Get it on friday, at 22:30, they worked hard there!
Saturday a ride to test!







Specs:

Roubaix Pro 2009 Module 53/39 with Barmac handlebar
Toupe Team saddle
Record 11v 2011
Zero gravity brakes
Gatorbrake i-link housing and cables
Mavic Open Sport + Record hubs + DT Aerolite + Maxxis detonator 28 ( for big boys )
Look Keo Classic ( the only red i found here )

Garmin 500 soon...
Nice ride, excellent impact dumping since asphalt here is $¨¨%*&

Mauro


----------



## RJP Diver (Jul 2, 2010)

Nice - ride it in good health!


----------



## clayton.cole23 (Feb 25, 2011)

:thumbsup: Very Nice ride! Digg the cable housing. Whatcha put in that saddle bag, small dog? Just playing. You're going to love it.


----------



## ZoSoSwiM (Mar 7, 2008)

Nice bike.. I'll say it before someone else does. Your saddle isn't level


----------



## PJ352 (Dec 5, 2007)

ZoSoSwiM said:


> Nice bike.. I'll say it before someone else does. *Your saddle isn't level *


Possibly, but the angle of pics can deceive. Also, I actually prefer a saddle tilted up _slightly_ at the front. Not all that common, but not unheard of, either.


----------



## ZoSoSwiM (Mar 7, 2008)

Yeah just messin.. I run the nose on my Arione tipped up slightly as well.


----------



## rward325 (Sep 22, 2008)

Yeah another Roubaix running Campy!


----------



## Mauro Brazil (Aug 17, 2010)

clayton.cole23 said:


> :thumbsup: Very Nice ride! Digg the cable housing. Whatcha put in that saddle bag, small dog? Just playing. You're going to love it.


 Ahaha!

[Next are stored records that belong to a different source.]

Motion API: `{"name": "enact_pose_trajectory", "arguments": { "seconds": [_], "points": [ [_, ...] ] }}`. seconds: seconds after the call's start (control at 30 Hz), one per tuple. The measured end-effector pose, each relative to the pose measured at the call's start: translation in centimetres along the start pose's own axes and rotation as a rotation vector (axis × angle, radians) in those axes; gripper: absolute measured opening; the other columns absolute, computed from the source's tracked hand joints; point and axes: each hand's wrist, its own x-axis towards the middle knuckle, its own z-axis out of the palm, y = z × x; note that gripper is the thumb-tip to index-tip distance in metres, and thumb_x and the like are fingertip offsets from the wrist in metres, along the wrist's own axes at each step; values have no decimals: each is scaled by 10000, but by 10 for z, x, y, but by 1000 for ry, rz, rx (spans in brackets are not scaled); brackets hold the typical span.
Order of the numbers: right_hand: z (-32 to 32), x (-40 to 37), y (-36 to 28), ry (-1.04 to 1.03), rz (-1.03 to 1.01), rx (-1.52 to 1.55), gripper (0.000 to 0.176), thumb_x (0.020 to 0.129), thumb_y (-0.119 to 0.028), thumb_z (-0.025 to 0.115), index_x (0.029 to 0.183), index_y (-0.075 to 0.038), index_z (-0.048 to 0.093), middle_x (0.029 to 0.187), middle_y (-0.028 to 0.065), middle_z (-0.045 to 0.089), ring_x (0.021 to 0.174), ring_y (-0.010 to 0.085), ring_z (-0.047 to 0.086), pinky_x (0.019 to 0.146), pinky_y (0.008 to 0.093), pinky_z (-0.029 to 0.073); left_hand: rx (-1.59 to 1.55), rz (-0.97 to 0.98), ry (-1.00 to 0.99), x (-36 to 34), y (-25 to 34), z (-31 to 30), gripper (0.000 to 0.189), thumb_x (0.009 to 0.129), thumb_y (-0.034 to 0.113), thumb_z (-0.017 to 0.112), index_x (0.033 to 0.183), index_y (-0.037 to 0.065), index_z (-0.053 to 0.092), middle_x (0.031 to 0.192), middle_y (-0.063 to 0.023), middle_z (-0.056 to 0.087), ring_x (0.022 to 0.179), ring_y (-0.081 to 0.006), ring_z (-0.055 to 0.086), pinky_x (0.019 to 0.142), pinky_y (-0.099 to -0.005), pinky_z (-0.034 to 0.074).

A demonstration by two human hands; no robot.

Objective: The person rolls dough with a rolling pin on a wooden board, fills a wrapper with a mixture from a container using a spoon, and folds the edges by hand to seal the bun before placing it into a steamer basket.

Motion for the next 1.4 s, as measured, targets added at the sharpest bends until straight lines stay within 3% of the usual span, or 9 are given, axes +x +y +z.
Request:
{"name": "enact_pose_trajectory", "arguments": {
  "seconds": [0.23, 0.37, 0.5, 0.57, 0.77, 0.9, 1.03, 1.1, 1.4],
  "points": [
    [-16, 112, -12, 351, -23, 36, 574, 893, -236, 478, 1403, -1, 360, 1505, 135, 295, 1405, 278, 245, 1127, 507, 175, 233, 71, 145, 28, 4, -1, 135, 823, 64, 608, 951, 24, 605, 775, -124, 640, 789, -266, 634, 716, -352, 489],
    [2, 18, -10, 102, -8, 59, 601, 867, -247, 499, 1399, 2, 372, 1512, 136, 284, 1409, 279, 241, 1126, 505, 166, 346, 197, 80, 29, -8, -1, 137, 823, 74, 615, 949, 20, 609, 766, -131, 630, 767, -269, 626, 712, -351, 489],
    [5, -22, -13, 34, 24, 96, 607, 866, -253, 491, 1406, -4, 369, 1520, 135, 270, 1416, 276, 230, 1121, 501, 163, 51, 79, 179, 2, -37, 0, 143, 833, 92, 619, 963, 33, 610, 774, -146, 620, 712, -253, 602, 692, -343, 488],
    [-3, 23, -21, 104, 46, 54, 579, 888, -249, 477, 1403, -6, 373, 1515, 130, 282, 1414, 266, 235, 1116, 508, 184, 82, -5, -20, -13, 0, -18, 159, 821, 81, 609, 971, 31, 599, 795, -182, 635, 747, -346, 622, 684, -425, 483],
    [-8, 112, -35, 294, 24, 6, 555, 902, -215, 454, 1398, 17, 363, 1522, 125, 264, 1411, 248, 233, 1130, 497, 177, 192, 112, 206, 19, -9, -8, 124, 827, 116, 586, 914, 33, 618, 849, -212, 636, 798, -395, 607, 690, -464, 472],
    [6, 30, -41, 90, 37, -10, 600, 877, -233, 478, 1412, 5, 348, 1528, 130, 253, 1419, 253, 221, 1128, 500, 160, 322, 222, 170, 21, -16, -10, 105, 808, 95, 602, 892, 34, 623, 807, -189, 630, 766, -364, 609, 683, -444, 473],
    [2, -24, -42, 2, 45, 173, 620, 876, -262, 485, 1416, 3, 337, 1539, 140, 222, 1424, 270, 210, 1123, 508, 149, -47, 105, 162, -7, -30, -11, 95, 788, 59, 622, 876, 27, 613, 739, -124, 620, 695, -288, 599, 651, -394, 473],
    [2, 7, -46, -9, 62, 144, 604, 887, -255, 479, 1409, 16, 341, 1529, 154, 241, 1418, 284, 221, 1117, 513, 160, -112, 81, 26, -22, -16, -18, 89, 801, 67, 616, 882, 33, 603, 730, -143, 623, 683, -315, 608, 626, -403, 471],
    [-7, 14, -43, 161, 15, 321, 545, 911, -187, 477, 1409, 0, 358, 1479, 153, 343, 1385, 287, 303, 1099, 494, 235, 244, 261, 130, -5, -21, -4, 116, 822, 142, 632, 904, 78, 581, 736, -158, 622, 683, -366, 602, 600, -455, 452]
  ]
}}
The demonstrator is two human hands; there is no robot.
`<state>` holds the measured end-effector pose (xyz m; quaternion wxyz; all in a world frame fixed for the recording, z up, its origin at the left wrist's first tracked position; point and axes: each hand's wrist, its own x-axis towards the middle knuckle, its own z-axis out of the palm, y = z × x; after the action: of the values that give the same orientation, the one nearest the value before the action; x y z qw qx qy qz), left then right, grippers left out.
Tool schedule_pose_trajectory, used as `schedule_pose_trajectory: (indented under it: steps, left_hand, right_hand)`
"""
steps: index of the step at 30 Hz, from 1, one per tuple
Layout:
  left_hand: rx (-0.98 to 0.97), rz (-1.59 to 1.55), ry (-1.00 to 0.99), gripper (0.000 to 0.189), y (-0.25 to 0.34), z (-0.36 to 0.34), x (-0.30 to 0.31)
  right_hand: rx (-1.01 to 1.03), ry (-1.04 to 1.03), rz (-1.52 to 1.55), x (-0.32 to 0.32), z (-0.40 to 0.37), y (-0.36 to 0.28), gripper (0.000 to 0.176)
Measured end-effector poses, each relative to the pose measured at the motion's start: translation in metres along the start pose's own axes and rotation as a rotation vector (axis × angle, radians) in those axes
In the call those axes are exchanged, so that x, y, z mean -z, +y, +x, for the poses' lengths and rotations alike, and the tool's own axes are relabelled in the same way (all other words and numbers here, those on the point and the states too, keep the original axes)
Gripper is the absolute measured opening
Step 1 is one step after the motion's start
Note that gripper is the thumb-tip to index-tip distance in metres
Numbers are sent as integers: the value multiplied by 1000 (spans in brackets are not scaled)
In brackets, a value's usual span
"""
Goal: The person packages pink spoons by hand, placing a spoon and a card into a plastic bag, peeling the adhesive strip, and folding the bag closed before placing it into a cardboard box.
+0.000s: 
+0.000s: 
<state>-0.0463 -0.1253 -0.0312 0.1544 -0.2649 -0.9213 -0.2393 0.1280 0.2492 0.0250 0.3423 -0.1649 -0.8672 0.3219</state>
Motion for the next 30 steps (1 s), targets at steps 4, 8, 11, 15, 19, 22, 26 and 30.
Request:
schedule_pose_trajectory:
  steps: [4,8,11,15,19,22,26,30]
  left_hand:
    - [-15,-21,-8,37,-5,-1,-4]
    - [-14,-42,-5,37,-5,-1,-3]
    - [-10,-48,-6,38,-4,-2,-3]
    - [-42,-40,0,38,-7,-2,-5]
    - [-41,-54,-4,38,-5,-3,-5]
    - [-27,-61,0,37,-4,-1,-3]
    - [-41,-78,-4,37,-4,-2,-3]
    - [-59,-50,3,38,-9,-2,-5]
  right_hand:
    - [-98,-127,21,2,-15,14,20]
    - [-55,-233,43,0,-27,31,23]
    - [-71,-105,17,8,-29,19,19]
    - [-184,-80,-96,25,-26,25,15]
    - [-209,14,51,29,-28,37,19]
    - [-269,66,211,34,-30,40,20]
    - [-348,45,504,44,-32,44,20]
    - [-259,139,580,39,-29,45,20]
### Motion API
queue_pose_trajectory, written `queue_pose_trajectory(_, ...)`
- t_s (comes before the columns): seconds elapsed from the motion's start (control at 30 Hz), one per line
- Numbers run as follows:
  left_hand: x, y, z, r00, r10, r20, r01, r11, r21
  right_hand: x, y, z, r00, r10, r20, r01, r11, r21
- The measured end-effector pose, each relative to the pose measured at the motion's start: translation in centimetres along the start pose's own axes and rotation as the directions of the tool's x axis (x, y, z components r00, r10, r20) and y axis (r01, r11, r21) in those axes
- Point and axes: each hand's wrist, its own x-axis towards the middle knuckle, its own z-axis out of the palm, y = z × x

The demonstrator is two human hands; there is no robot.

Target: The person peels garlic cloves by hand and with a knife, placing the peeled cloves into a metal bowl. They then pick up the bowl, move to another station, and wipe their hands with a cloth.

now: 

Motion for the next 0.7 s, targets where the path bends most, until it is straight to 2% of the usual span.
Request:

Nope! It´s just the road here that isn´t so flat as should bee ... some place is better to take out the asphalt ... so there is a tool kit, 2 tube and 2 CO² cartrige  
Put 60 miles on it today. Confortable as should be! Just a litle pain from seat on a sleaky saddle, but it´s just time ...


----------



## darkest_fugue (Mar 14, 2009)

the 09 roubaix pro, best looking roubaix frame imo


----------